** RECORDS TO PROCESS follows **
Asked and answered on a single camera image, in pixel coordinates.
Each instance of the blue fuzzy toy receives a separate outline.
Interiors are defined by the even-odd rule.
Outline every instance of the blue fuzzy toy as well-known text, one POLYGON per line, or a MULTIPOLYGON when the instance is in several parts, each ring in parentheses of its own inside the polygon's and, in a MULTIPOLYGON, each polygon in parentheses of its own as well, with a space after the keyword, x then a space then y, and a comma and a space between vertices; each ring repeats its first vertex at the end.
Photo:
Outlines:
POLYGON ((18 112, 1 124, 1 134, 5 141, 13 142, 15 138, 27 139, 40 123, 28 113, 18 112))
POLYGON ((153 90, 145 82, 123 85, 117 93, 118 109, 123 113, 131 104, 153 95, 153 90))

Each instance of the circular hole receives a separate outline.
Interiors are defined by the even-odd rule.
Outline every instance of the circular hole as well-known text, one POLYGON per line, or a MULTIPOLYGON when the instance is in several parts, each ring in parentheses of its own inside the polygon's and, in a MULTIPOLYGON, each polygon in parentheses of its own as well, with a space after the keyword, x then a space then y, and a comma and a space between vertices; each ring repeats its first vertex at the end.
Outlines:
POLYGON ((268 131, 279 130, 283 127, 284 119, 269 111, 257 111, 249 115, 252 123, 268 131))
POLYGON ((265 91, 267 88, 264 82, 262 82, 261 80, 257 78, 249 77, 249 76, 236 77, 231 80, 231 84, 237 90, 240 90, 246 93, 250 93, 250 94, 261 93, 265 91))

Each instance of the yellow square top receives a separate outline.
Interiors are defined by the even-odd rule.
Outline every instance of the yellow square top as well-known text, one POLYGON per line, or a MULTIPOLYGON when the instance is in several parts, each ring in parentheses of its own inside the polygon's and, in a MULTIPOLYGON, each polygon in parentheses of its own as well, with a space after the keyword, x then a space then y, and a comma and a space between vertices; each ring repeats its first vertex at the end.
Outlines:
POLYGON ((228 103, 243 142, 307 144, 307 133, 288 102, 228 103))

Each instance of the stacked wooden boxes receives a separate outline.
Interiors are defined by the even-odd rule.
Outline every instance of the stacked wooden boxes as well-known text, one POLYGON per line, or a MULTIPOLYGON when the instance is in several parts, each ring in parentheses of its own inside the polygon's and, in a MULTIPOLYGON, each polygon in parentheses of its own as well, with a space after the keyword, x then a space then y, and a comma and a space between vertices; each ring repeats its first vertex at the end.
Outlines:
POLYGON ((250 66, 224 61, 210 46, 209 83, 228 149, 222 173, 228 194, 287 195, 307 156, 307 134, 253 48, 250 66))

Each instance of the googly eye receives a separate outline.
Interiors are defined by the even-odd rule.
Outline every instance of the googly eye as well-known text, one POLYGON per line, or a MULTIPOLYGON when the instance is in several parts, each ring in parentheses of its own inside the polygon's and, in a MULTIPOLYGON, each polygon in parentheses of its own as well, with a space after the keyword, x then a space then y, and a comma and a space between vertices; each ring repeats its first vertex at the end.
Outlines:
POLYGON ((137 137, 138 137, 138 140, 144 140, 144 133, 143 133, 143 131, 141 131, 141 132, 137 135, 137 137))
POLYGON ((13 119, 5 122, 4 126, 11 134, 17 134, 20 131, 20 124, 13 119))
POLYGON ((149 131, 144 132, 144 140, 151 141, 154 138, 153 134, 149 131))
** End of RECORDS TO PROCESS **
Your answer must be an exact transcription of every record above.

Asked and answered on a single camera image, in pixel coordinates.
Each instance of the blue fuzzy toy receives a separate outline.
Interiors are defined by the even-odd rule.
Outline every instance of the blue fuzzy toy as well-known text, one POLYGON per line, or a MULTIPOLYGON when the instance is in several parts, each ring in parentheses of its own inside the polygon's and, in a MULTIPOLYGON, each polygon in parentheses of its own as well, with a space after the keyword, x then a space then y, and a comma and a space between vertices; each ring repeats its first vertex at the end.
Photo:
Outlines:
POLYGON ((18 112, 1 124, 1 134, 5 141, 13 142, 15 138, 27 139, 40 123, 28 113, 18 112))
POLYGON ((153 90, 145 82, 123 85, 117 93, 118 109, 123 113, 131 104, 153 95, 153 90))

Each instance of the circular hole receives a separate outline.
Interiors are defined by the even-odd rule.
Outline every instance of the circular hole as well-known text, one POLYGON per line, or a MULTIPOLYGON when the instance is in several parts, each ring in parentheses of its own inside the polygon's and, in a MULTIPOLYGON, each polygon in parentheses of its own as well, with a space after the keyword, x then a space then y, and a comma and a space between vertices; each ring repeats its first vertex at the end.
Outlines:
POLYGON ((268 131, 279 130, 283 127, 284 119, 269 111, 257 111, 249 115, 252 123, 268 131))
POLYGON ((265 91, 267 88, 264 82, 262 82, 261 80, 257 78, 249 77, 249 76, 236 77, 231 80, 231 84, 237 90, 240 90, 246 93, 250 93, 250 94, 261 93, 265 91))

Each instance of the yellow square top receives a separate outline.
Interiors are defined by the even-odd rule.
Outline every instance of the yellow square top as well-known text, one POLYGON per line, or a MULTIPOLYGON when the instance is in several parts, each ring in parentheses of its own inside the polygon's and, in a MULTIPOLYGON, each polygon in parentheses of its own as well, with a space after the keyword, x then a space then y, and a comma and a space between vertices; each ring repeats its first vertex at the end.
Outlines:
POLYGON ((228 103, 243 142, 307 144, 307 133, 288 102, 228 103))

Each instance of the stacked wooden boxes receives a separate outline.
Interiors are defined by the even-odd rule.
Outline every instance of the stacked wooden boxes as well-known text, one POLYGON per line, or a MULTIPOLYGON when the instance is in several parts, each ring in parentheses of its own inside the polygon's and, in a MULTIPOLYGON, each polygon in parentheses of its own as well, with a space after the keyword, x then a space then y, and a comma and a space between vertices; each ring repeats its first vertex at the end.
Outlines:
POLYGON ((250 66, 224 61, 210 46, 209 83, 228 149, 222 173, 228 194, 287 195, 307 156, 307 134, 253 48, 250 66))

Each instance of the googly eye receives a separate outline.
Interiors are defined by the even-odd rule.
Outline every instance of the googly eye as well-known text, one POLYGON per line, or a MULTIPOLYGON when the instance is in several parts, each ring in parentheses of its own inside the polygon's and, in a MULTIPOLYGON, each polygon in parentheses of its own as well, with a space after the keyword, x then a space then y, and a comma and a space between vertices; each ring repeats its first vertex at the end.
Outlines:
POLYGON ((137 137, 138 137, 138 140, 144 140, 144 133, 143 133, 143 131, 141 131, 141 132, 137 135, 137 137))
POLYGON ((13 119, 5 122, 4 126, 11 134, 17 134, 20 131, 20 124, 13 119))
POLYGON ((149 131, 144 132, 144 140, 151 141, 154 138, 153 134, 149 131))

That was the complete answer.